Value stocks and ETFs showed some signs of life against their growth rivals last month, but despite that modest resurgence, value still remains historically inexpensive.

Value investing is a popular long-term investment strategy. Value stocks have historically outperformed growth stocks, or companies with high earnings expectations, in almost every market over the long-haul, but that has not been the case for more than a decade.

Well-known value ETFs include the iShares Russell 1000 Value ETF (IWD), iShares MSCI USA Value Factor ETF (CBOE: VLUE), Vanguard Value Index Fund ETF Shares (NYSEArca: VTV) and the  Vanguard Small-Cap Value ETF (VBR).

It’s common to see secular-growth stocks outperform during periods when broad economic growth is slipping or during the late economic cycle.
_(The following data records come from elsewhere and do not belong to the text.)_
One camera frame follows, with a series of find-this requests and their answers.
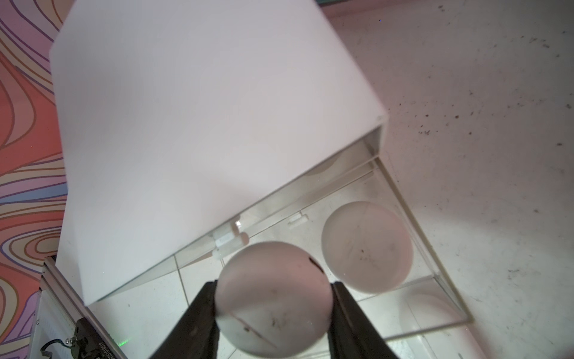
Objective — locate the white round earphone case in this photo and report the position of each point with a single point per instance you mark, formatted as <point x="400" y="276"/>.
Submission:
<point x="367" y="247"/>
<point x="273" y="300"/>

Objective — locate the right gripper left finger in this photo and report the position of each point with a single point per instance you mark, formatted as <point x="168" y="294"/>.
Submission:
<point x="196" y="335"/>

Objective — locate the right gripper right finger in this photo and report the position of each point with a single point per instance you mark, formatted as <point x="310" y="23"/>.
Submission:
<point x="351" y="334"/>

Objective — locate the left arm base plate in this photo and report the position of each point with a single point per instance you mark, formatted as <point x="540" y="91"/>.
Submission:
<point x="86" y="343"/>

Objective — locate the white three-drawer box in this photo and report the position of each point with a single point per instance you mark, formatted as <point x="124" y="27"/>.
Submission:
<point x="193" y="129"/>

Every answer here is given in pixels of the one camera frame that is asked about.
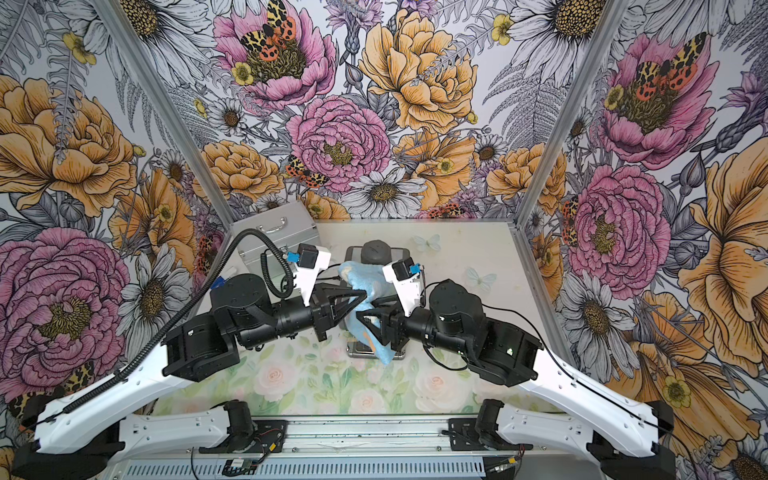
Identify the white vented cable duct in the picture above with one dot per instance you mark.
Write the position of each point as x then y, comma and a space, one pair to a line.
460, 467

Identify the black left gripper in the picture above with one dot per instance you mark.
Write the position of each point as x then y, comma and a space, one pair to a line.
324, 312

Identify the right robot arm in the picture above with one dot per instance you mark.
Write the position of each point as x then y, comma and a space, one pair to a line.
623, 437

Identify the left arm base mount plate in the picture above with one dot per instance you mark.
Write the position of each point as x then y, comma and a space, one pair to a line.
262, 436

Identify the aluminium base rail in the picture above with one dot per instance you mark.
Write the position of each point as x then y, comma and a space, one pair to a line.
372, 435

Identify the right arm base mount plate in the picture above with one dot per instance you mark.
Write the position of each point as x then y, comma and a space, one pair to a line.
464, 435

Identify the silver metal case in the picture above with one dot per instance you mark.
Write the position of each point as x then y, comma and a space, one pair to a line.
287, 226

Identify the grey coffee machine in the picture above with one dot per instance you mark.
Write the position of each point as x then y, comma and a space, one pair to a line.
376, 252

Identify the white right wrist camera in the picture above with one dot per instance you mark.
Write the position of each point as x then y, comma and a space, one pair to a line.
406, 278

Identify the blue patterned cleaning cloth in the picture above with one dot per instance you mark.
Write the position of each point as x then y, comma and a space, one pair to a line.
369, 278

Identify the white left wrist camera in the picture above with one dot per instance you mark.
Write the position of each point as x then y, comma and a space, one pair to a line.
309, 260

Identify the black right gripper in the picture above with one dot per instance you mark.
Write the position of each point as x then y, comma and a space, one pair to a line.
393, 318

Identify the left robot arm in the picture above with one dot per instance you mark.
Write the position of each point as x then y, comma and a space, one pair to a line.
80, 435

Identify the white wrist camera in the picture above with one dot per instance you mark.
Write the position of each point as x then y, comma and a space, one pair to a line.
309, 260
406, 278

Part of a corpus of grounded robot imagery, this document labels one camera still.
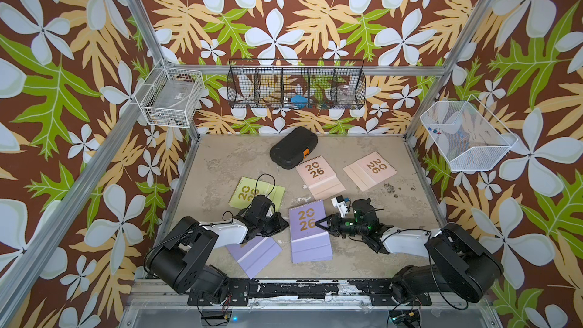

However, some observers argued that investors are simply joining the crowd in the most popular stocks this time around.

“A measure of value versus growth across developed markets just slumped to its lowest since 1975,” reports Justina Lee for Bloomberg. “That marks more than four decades since shares dubbed inexpensive traded at such depressed levels versus those with the best earnings growth.”

Rare Opportunity in Value Investing

Obviously, value stocks are classified that way because they trade at discounts relative to other factors, such as growth, size, etc., but the current valuation anomaly is extremely rare by historical standards.

“A similar story for value versus low-volatility stocks is prompting JPMorgan Chase & Co. to declare a ‘once-in-a-decade opportunity’ to bet on the unloved factor,” according to Bloomberg. “The yawning gulf represents ‘the largest relative valuation bubble in modern equity market history,” bank strategists wrote in a recent note.’”

Value stocks usually trade at lower prices relative to fundamental measures of value, like earnings and the book value of assets. On the other hand, growth-oriented stocks tend to run at higher valuations since investors expect the rapid growth in those company measures, but more are growing wary of high valuations.

“Some generational perspective might indeed be in order for investors who have thrown in the towel. When value stocks plunged to similar levels versus growth at the height of the dot-com bubble in 2000, they went on to surge more than 50% against their opposing cohort in the next 12 months, MSCI indexes show,” according to Bloomberg.